We're only mucking with you. You should be able to get your pink rings from any vinyl sign maker locally. Google signmakers or digital vinyl cutters. They all have logos they can reproduce. You could even get reflective vinyl... 8)


----------



## girly-TT-90

thanks guys and sorry for rantin :lol: .......also another quicky =D who is the tuning company for AUDI such as TRD being the tuning company for toyota and alpina for BMW. xx


----------



## girly-TT-90

oooo rustyintegrale, nice TT where do u get the awesome LED lights inside?! want pink ones ha. xx


----------



## rustyintegrale

girly-TT-90 said:


> oooo rustyintegrale, nice TT where do u get the awesome LED lights inside?! want pink ones ha. xx


I want purple. Can't get 'em though... :?


----------



## girly-TT-90

E5ttMAN said:


> Hi,
> 
> atleat keeps the rings silver..... :x
> 
> welcome to the forum...


im considering pink mirrored vinyl so they wont be far off silver.......  xx


----------



## wallstreet

Wak & Morgan are the best thorough value for money for the TT tune up for extra HP.


----------



## girly-TT-90

wallstreet said:


> Wak & Morgan are the best thorough value for money for the TT tune up for extra HP.


Thanks dude!!!! Where r they based?

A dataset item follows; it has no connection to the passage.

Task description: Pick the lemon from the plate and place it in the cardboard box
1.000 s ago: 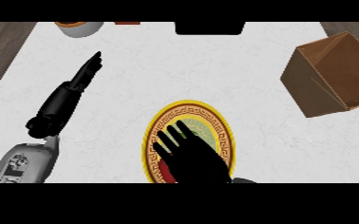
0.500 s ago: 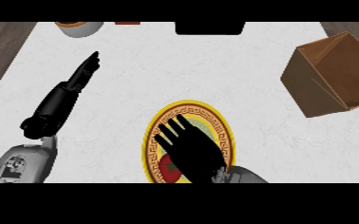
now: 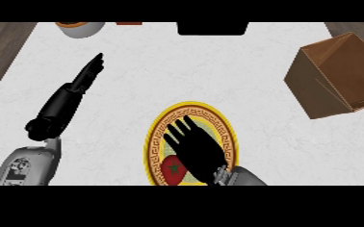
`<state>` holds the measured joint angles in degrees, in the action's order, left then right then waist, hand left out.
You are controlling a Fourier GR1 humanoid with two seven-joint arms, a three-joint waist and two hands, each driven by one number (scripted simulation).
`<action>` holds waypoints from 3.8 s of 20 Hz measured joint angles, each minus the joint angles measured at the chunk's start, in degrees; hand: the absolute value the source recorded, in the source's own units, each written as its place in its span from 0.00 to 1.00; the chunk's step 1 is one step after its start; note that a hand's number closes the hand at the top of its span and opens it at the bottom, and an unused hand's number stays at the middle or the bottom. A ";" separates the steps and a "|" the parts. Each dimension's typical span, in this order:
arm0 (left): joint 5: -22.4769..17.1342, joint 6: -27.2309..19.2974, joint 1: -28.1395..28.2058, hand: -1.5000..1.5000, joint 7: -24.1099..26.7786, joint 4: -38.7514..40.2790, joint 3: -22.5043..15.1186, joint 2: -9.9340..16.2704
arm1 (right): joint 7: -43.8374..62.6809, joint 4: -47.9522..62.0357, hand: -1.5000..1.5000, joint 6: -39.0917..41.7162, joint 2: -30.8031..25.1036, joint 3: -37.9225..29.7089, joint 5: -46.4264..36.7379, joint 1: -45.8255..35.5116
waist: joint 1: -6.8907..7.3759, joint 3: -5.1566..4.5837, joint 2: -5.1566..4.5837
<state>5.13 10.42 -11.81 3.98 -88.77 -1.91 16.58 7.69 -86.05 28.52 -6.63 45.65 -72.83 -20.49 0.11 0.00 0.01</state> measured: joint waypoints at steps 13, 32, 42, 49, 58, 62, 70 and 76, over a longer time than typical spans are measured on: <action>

Xx


----------



## Gone

I thought ABT were the guys who officially take VAG to the next level?

If you're after tuning for more performance etc, there are loads of reputable companies mentioned on here but I'm guessing if you're based in Lancashire Awesome GTi would be your best bet. They have a huge rep.


----------



## davelincs

Hi Amy, welcome to the forum, dont forget the photos of the car,and those four pink rings


----------



## bella_beetle2.0

manphibian said:


> girly-TT-90 said:
> 
> 
> 
> hi all, im amy and waiting for an insurance pay out.....with this pay out i am going to buy a tt, i intend putting a couple of things on the car to make it know its a girly tt n not a big beast manly one hehe, one of these mods is the four audi rings up the side of the car in pink! only issue i have is....WHERE CAN I GET THESE MADE UP FOR ME? if anyone knows of anywhere then pleaseeeee let me know. thanks! xx
> 
> 
> 
> Nowhere.
Click to expand...

+ 1


----------



## Guest

bella_beetle2.0 said:


> manphibian said:
> 
> 
> 
> Nowhere.
> 
> 
> 
> + 1
Click to expand...

  i saw you'd posted and was expecting a tirade of abuse for being negative :lol:


----------



## V6RUL

Hi Amy, i know its a bit short notice but there is a North West meet tonight, not far from you in Horwich, where you will be able to ask questions and find answers. You must buy the V6 TT as it suits pink decals.. :roll: 
See the link for all this years meets..
viewtopic.php?f=3&t=188382
Steve


----------



## bella_beetle2.0

manphibian said:


> bella_beetle2.0 said:
> 
> 
> 
> 
> 
> manphibian said:
> 
> 
> 
> Nowhere.
> 
> 
> 
> + 1
> 
> Click to expand...
> 
> i saw you'd posted and was expecting a tirade of abuse for being negative :lol:
Click to expand...

I'm shocked that you would think that  lol


----------



## wallstreet

Why do you want your Rings in pink?

Do show us your past pink-glorified wheels, please.


----------



## KimTT

What colour is your car??
And welcome!


----------



## Mark Davies

stevecollier said:


> You must buy the V6 TT as it suits pink decals.. :roll:


You mean, because it's so obviously a girl's TT? :wink:

If you can make it along tonight Amy you'd be most welcome and, as Steve says, you'll get answers to all your questions.


----------



## V6RUL

Mark Davies said:


> stevecollier said:
> 
> 
> 
> You must buy the V6 TT as it suits pink decals.. :roll:
> 
> 
> 
> You mean, because it's so obviously a girl's TT? :wink:
> 
> If you can make it along tonight Amy you'd be most welcome and, as Steve says, you'll get answers to all your questions.
Click to expand...

If a girl can tame a V6 then she is worthy of driving any car in the range.
Fortunately my little girl doesnt count, as its the mans V6 version.. :roll: 
Steve


----------



## girly-TT-90

badyaker said:


> I thought ABT were the guys who officially take VAG to the next level?
> 
> If you're after tuning for more performance etc, there are loads of reputable companies mentioned on here but I'm guessing if you're based in Lancashire Awesome GTi would be your best bet. They have a huge rep.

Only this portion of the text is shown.